__TASK__
Whenever a line of the material contains the string "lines", it should be copied.
[MATERIAL TO PROCESS — start]
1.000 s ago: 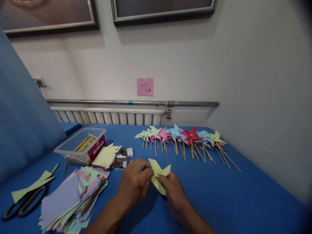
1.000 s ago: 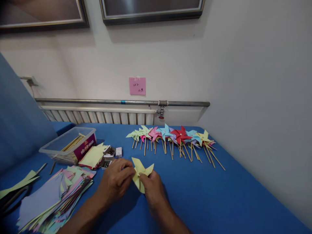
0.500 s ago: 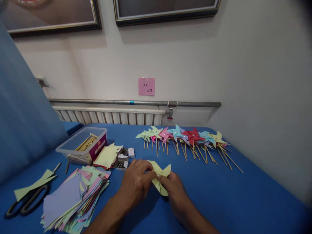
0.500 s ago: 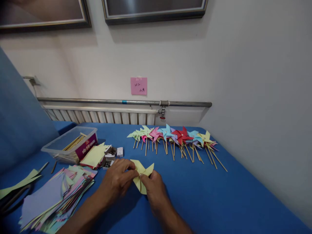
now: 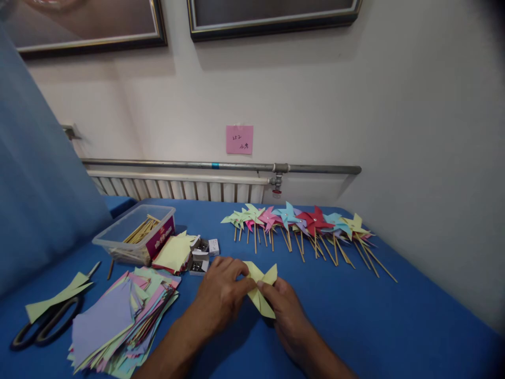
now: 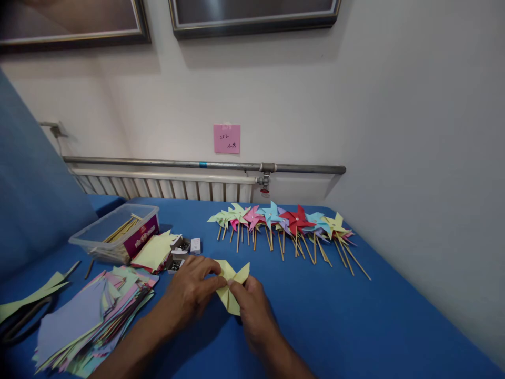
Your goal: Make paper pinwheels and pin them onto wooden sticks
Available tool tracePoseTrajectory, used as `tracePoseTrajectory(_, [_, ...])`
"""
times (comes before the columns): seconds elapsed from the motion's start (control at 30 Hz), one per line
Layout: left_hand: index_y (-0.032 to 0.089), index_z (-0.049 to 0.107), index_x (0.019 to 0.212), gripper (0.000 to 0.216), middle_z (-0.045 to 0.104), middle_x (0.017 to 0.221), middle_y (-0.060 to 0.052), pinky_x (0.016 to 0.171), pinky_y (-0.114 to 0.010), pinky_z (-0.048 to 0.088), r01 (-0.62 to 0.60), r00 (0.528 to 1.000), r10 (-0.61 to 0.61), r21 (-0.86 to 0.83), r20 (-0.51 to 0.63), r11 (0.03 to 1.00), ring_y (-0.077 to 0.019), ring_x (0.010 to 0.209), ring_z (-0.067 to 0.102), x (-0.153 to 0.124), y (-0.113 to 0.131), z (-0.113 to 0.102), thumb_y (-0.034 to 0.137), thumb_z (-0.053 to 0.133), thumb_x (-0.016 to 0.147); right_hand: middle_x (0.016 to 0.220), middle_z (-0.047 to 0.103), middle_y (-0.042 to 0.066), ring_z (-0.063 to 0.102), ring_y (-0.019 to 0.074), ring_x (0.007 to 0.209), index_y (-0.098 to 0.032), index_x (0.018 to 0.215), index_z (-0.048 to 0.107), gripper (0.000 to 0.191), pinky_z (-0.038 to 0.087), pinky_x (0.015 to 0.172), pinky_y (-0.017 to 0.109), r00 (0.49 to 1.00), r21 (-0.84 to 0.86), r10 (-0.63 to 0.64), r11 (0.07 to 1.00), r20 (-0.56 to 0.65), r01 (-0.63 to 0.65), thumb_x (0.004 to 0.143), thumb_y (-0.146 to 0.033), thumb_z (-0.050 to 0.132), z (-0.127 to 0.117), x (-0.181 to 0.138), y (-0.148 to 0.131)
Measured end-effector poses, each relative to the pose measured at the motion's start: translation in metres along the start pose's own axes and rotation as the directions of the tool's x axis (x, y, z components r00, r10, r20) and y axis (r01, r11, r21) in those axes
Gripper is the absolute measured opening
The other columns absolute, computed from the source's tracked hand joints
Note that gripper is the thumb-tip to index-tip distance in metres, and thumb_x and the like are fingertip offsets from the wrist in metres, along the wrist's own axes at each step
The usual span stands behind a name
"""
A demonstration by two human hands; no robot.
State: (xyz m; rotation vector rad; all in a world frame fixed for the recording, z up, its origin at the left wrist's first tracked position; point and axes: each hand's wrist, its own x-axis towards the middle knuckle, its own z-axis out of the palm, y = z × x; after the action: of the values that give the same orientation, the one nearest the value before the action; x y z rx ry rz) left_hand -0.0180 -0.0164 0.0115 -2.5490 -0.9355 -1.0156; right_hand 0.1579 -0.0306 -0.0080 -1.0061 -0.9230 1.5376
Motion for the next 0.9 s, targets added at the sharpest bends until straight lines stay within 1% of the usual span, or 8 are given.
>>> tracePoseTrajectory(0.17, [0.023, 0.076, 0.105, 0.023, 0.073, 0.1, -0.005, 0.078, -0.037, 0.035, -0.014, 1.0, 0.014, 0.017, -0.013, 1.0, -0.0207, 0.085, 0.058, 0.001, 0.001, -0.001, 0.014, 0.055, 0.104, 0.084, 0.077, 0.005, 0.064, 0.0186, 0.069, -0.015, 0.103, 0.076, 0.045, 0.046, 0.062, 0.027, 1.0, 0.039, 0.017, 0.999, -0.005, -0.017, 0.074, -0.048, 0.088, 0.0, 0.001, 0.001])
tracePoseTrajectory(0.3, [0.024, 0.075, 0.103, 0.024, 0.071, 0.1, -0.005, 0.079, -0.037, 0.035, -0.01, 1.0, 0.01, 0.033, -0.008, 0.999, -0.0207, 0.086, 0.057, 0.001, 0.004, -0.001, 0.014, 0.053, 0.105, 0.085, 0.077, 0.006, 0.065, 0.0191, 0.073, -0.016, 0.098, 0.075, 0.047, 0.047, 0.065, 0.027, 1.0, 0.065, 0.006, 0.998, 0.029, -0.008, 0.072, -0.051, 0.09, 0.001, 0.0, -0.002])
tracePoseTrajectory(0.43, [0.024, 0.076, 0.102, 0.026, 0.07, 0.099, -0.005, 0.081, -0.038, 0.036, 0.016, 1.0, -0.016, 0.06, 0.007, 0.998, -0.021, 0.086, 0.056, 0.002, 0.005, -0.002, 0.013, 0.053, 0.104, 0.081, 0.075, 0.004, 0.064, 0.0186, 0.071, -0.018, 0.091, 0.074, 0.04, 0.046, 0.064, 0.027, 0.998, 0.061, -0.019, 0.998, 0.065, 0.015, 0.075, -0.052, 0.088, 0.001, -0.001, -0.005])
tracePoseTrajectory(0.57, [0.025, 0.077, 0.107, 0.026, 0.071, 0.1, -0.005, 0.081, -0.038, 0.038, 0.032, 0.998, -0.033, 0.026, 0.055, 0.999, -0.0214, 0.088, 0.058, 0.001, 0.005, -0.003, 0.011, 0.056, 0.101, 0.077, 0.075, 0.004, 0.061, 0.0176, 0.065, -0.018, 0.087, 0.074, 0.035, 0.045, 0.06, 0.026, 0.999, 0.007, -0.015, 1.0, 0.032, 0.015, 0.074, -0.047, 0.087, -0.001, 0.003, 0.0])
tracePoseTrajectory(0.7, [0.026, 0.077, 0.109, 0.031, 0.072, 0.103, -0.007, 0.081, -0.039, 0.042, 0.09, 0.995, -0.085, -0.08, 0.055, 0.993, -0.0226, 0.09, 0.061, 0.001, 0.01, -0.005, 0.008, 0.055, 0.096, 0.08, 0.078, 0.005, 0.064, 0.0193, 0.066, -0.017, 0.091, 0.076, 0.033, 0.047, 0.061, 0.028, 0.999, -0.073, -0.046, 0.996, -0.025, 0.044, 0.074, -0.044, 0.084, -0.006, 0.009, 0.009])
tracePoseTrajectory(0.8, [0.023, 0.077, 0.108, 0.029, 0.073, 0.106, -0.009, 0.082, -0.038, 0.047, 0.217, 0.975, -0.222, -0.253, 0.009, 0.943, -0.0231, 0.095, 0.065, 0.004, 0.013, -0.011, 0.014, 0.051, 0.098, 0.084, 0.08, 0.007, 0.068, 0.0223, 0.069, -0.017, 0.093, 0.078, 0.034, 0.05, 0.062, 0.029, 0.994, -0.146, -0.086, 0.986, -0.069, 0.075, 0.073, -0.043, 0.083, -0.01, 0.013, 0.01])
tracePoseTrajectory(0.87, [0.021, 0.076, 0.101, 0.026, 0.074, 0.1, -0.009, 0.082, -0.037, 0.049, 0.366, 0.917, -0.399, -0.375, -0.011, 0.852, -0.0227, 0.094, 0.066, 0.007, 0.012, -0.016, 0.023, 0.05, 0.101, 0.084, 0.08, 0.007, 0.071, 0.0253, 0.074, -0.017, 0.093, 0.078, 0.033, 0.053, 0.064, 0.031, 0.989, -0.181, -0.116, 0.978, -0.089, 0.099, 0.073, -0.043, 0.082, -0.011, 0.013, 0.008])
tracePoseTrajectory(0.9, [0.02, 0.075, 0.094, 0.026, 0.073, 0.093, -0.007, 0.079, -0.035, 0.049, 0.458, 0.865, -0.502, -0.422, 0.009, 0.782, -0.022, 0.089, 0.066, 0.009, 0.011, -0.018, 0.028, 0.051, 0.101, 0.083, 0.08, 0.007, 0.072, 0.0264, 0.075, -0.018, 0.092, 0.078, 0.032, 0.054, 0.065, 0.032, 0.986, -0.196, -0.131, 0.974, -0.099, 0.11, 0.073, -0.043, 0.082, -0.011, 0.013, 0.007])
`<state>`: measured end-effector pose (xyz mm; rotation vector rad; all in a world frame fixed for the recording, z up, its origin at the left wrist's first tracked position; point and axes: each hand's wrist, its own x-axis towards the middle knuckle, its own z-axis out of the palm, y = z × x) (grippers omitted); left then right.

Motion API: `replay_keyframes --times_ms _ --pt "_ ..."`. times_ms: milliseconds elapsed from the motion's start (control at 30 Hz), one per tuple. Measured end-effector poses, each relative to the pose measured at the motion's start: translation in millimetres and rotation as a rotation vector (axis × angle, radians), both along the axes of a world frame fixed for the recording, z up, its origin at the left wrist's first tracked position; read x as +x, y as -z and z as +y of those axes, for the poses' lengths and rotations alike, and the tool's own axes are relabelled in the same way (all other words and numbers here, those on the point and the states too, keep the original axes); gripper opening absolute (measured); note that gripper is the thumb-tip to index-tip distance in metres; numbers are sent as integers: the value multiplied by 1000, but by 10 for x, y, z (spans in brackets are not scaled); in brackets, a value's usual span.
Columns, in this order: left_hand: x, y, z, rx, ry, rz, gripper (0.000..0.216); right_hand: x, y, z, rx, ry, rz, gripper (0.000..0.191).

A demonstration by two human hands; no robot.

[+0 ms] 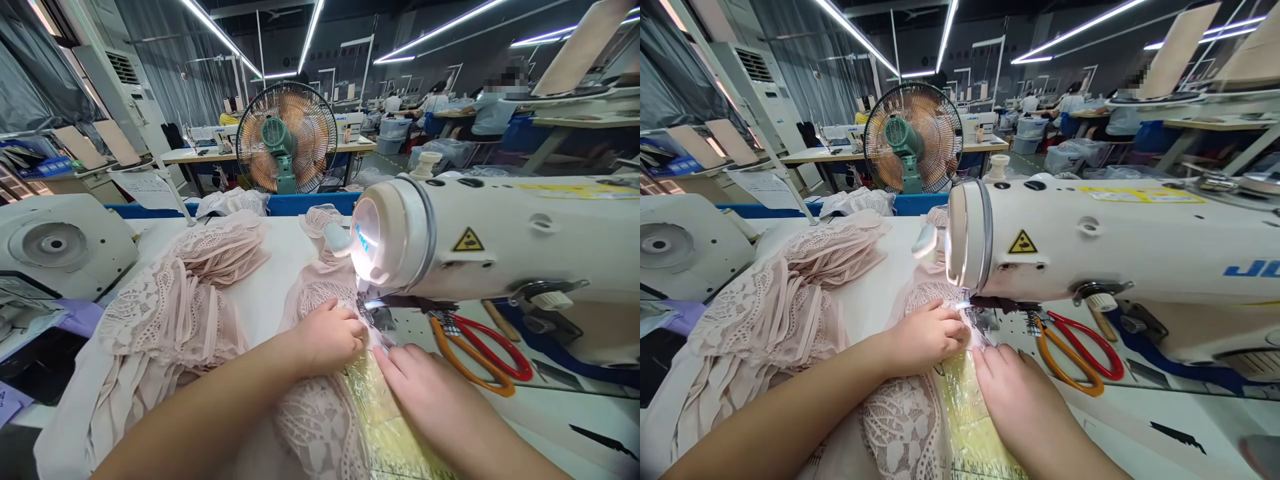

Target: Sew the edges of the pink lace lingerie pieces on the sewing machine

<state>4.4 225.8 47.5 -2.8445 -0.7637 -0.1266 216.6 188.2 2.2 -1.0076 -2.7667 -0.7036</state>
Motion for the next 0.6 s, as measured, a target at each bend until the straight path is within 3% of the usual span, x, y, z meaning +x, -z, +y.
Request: replay_keyframes --times_ms 133,300,500,600 --pt "13 3 38 27 -35 11 25 -192 -133 36 -19 133 9 47" --pt "11 -43 24 6 -86 -2 24 -289 -225 54 -142 300 -46 57" --pt "-11 -76 39 -95 -127 48 25 -155 34 -30 69 66 127 58" --pt "-16 -63 61 -118 -146 53 26 -92 110 -53 74 -7 213 54"
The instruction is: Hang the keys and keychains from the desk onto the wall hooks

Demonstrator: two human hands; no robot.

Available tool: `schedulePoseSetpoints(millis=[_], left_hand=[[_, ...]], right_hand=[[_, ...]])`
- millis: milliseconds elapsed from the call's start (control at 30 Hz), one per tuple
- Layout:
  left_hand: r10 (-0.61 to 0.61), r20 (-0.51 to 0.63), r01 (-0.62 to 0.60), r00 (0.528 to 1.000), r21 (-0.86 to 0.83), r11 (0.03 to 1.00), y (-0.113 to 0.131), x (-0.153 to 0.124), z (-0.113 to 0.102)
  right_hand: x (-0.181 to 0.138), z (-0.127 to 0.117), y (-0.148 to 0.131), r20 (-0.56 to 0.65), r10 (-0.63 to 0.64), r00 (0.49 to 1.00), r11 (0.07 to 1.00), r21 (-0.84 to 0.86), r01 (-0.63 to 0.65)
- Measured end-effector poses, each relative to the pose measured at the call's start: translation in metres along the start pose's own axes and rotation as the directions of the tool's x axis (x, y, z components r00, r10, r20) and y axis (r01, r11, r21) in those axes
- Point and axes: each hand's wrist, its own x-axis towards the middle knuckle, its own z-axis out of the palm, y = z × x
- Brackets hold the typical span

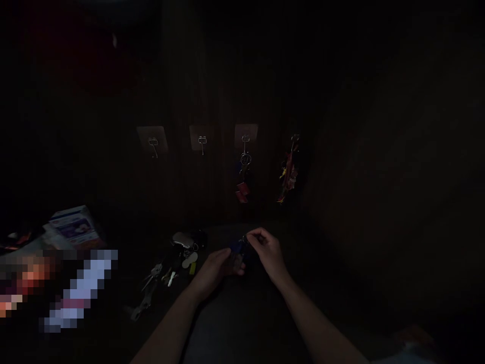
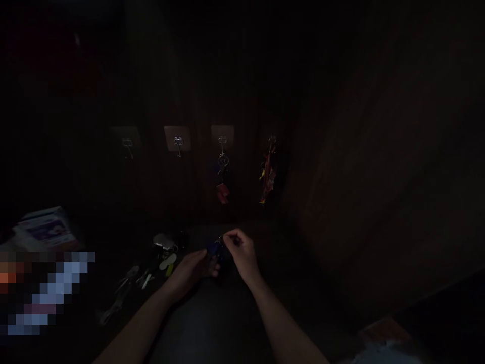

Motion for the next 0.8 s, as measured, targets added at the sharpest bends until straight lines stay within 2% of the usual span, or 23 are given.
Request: schedulePoseSetpoints(millis=[267, 467, 800], left_hand=[[0.02, -0.008, -0.02, 1.0, 0.021, 1.0, -0.003, 0.005, -0.007], [0.03, -0.008, -0.03, 1.0, 0.034, 0.999, -0.008, 0.007, -0.009], [0.021, -0.01, -0.021, 1.0, 0.004, 1.0, -0.005, 0.006, -0.005]], right_hand=[[0.008, -0.008, -0.024, 0.042, -0.109, 0.993, 0.99, -0.081, 0.112], [0.037, -0.019, -0.055, 0.003, -0.232, 0.973, 0.962, -0.147, 0.23], [0.098, -0.02, -0.108, -0.129, -0.489, 0.863, 0.867, -0.177, 0.465]])
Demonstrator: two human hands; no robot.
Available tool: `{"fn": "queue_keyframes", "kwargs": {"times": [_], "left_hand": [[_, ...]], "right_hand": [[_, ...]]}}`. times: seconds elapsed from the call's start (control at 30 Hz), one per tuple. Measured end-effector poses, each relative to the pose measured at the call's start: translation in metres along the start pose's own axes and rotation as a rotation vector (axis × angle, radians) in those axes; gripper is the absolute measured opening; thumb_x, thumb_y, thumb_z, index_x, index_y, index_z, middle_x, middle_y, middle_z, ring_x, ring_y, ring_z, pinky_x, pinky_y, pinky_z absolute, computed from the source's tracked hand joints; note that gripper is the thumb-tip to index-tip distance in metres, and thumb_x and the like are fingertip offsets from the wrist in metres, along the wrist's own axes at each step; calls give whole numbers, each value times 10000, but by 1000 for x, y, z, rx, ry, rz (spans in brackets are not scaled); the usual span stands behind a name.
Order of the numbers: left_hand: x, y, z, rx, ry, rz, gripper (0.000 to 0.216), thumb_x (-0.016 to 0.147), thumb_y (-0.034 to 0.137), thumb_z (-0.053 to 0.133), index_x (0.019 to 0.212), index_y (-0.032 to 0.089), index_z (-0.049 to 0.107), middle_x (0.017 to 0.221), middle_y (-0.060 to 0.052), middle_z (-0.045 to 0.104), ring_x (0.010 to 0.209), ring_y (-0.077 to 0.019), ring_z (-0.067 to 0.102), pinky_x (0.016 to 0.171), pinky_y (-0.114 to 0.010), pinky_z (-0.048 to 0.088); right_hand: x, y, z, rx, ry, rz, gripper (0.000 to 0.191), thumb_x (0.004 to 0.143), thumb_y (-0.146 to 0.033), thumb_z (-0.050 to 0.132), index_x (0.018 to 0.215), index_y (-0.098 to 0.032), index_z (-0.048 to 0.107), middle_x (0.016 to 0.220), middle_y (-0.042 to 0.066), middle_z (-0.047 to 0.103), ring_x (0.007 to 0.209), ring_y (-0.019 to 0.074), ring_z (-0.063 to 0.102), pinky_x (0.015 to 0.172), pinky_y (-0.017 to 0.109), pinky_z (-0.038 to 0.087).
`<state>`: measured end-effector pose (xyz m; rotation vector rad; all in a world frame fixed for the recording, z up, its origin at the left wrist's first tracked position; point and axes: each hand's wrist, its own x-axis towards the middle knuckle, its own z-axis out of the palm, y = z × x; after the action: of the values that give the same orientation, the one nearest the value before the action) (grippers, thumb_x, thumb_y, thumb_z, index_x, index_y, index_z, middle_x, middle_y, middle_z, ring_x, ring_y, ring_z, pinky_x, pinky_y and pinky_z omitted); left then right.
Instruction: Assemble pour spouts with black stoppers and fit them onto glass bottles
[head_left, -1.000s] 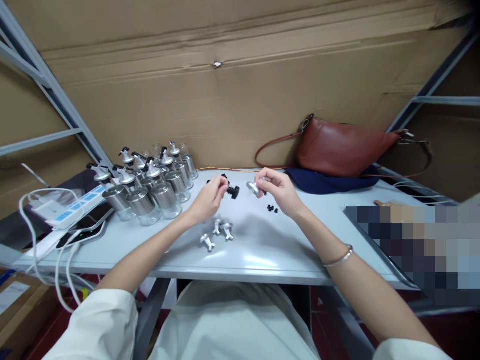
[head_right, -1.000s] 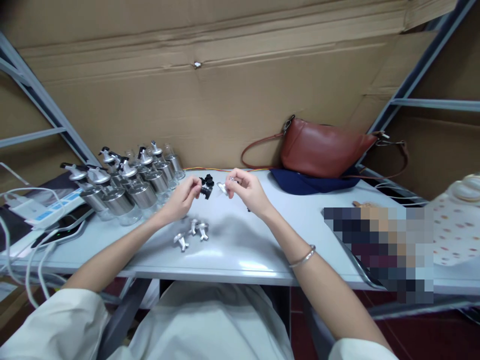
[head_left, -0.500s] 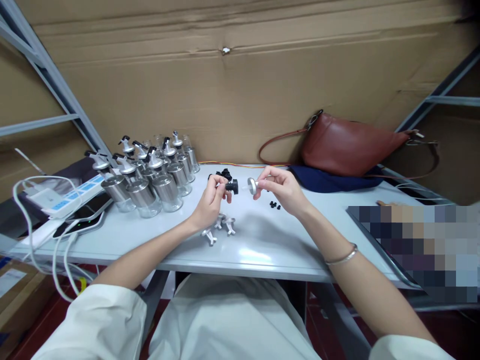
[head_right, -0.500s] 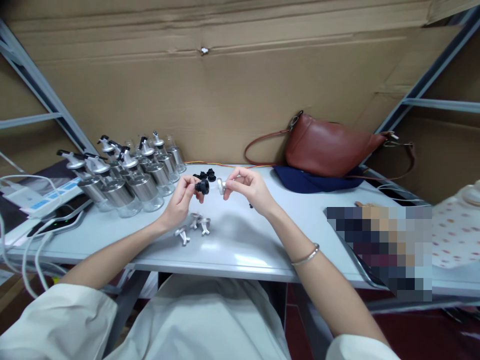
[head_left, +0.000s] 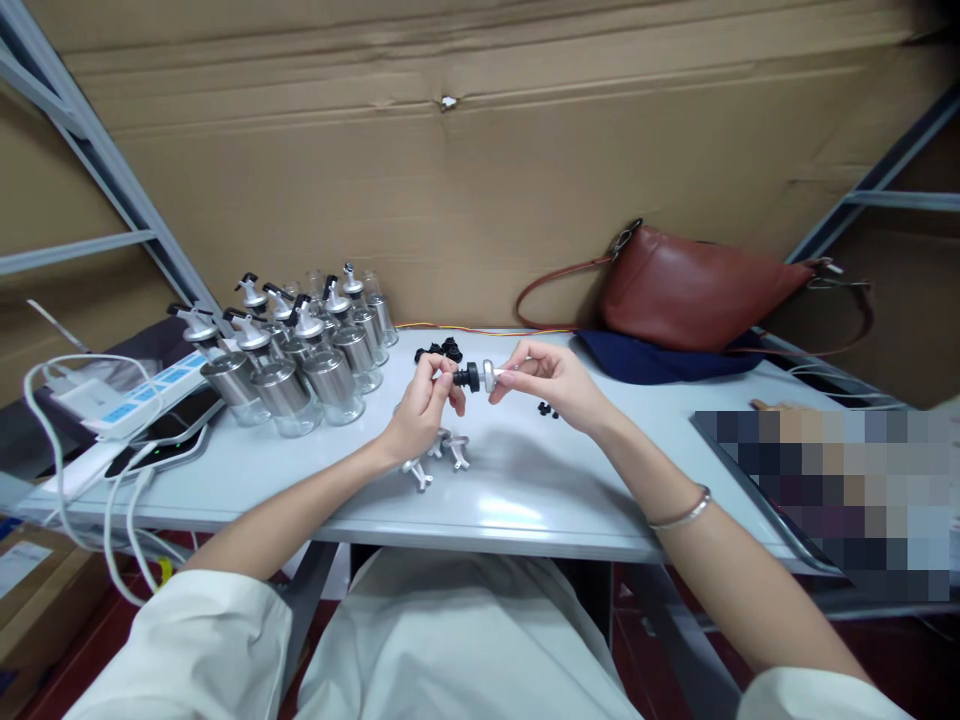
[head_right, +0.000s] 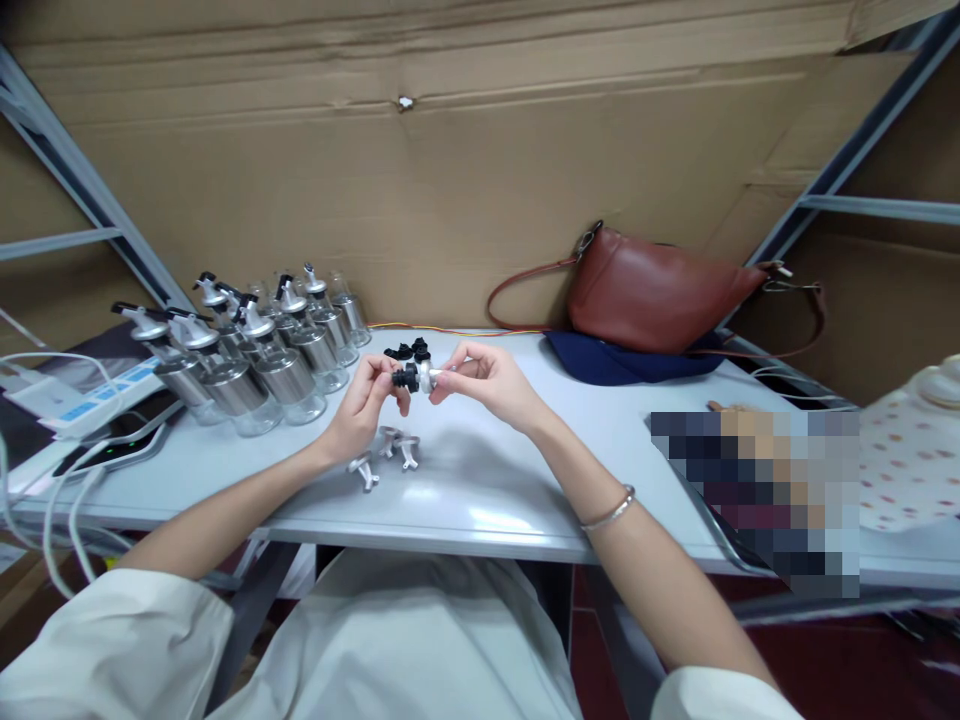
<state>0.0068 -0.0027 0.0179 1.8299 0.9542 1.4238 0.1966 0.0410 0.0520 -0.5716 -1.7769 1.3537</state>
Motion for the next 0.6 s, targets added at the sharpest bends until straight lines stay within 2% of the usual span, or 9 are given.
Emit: {"fn": "queue_keyframes", "kwargs": {"times": [0.27, 0.47, 0.6], "left_hand": [[0, 0, 1, -33, -1, -32, 365, 900, 571, 370, 886, 208, 329, 761, 42, 473, 593, -93, 559, 659, -282, 422], [-2, -2, 2, 41, -6, 6, 378, 903, 583, 335, 890, 206, 326, 746, 45, 495, 573, -83, 564, 649, -276, 428], [-2, -1, 2, -15, 9, -14, 383, 892, 588, 364, 898, 207, 331, 714, 53, 500, 576, -93, 584, 641, -276, 447]], "right_hand": [[0, 9, -1, 49, -67, 9, 292, 726, -371, 738, 725, -192, 507, 696, 31, 734, 699, 187, 698, 725, 338, 497], [0, 9, 0, 43, -102, 24, 294, 735, -358, 734, 724, -192, 492, 704, 34, 733, 705, 182, 692, 687, 315, 487], [1, 9, 2, 81, -125, 0, 282, 749, -346, 725, 738, -192, 489, 738, 28, 732, 738, 173, 691, 742, 333, 498]]}}
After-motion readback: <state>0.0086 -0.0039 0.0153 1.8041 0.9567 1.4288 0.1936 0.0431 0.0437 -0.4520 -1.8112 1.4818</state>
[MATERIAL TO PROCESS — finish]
__OUTPUT FOR THIS TASK__
Motion for the next 0.9 s, targets added at the sharpest bends until straight lines stay within 1% of the usual span, or 8 are given.
Motion for the next 0.8 s, as measured, targets added at the sharpest bends until straight lines stay within 2% of the usual span, or 23 are given.
Motion for the next 0.6 s, targets added at the sharpest bends until straight lines stay within 2% of the usual span, or 9 are given.

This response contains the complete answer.